▶ EXERCISE DATA:
________________________________________

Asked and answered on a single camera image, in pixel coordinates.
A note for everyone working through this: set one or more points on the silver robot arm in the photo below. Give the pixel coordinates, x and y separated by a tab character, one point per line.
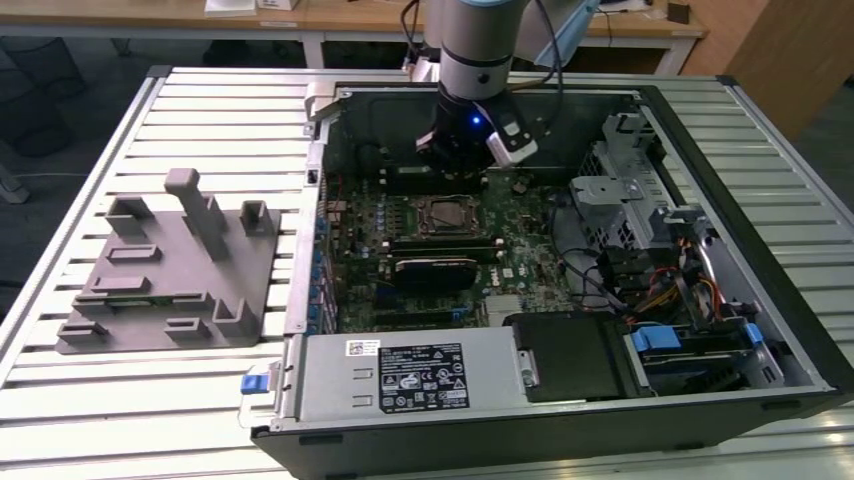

________________________________________

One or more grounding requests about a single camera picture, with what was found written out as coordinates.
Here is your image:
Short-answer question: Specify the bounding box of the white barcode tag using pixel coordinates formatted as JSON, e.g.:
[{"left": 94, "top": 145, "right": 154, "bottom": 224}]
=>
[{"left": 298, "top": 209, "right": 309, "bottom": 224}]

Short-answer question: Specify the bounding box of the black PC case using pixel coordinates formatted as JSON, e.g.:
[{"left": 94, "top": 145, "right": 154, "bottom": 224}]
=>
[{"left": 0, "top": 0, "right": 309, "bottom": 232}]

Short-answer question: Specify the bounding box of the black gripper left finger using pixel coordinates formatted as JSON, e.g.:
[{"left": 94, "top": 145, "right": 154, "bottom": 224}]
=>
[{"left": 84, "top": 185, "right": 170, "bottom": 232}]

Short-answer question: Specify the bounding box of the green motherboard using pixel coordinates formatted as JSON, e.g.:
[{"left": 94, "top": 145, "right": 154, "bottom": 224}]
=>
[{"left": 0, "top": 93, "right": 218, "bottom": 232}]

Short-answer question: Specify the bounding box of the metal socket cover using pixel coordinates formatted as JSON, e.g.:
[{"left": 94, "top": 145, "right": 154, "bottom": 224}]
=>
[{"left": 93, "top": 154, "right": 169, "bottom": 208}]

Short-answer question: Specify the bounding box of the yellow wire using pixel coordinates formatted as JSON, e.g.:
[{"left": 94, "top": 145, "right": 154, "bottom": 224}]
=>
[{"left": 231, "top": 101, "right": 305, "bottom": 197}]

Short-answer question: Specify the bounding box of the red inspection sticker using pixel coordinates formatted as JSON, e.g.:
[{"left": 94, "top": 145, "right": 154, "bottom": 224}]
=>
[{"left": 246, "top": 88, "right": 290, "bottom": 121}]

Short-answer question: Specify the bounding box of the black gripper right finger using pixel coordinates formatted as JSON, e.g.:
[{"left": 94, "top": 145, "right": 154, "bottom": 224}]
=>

________________________________________

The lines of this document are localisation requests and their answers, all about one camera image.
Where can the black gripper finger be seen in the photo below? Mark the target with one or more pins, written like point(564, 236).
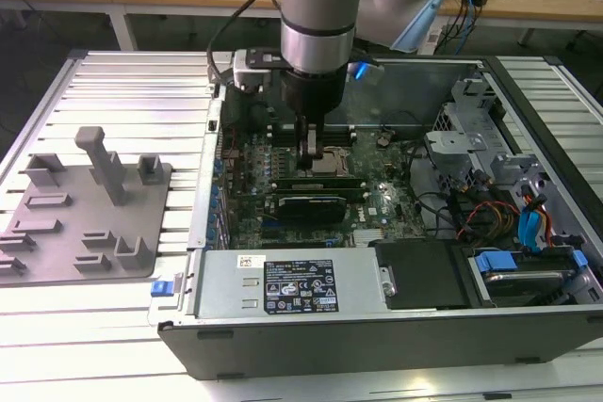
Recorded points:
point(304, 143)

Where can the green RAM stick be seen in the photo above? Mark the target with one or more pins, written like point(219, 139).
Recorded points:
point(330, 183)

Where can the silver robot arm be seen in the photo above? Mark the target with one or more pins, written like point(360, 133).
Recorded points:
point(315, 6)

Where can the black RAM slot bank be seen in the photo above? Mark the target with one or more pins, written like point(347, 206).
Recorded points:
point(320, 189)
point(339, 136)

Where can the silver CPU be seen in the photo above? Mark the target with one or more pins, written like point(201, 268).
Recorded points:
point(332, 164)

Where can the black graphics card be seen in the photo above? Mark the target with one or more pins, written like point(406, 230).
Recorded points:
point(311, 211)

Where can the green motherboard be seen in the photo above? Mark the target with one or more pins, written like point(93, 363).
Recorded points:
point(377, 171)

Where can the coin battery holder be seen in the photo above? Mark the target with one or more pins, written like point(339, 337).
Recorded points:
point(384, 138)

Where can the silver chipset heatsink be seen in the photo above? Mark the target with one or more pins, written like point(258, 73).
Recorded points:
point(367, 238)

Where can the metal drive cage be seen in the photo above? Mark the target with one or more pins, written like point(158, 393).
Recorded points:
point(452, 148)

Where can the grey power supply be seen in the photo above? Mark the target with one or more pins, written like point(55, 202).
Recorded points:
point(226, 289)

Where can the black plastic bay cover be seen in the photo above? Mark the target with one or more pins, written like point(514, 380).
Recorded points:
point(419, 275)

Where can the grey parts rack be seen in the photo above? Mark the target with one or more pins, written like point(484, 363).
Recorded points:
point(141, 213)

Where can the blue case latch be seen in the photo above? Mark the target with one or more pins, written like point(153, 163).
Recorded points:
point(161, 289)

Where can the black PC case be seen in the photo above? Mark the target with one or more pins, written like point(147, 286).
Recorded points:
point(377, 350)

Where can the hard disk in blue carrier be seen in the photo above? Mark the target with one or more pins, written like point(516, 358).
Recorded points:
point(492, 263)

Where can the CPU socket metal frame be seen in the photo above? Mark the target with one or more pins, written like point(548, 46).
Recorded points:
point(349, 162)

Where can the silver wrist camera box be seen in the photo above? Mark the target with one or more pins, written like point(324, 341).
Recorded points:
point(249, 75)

________________________________________

▶ TASK TO COMPLETE: Please output exactly the lines between the one holding "Asked and answered" and the one holding "A note for everyone" in the records above, inclusive, and nothing more.

▶ THE ANSWER:
Asked and answered on a single camera image, in pixel coordinates.
A note for everyone working through this: set one or more points on the silver robot arm in the photo below. Give the pixel coordinates, x and y separated by a tab character, one point per line.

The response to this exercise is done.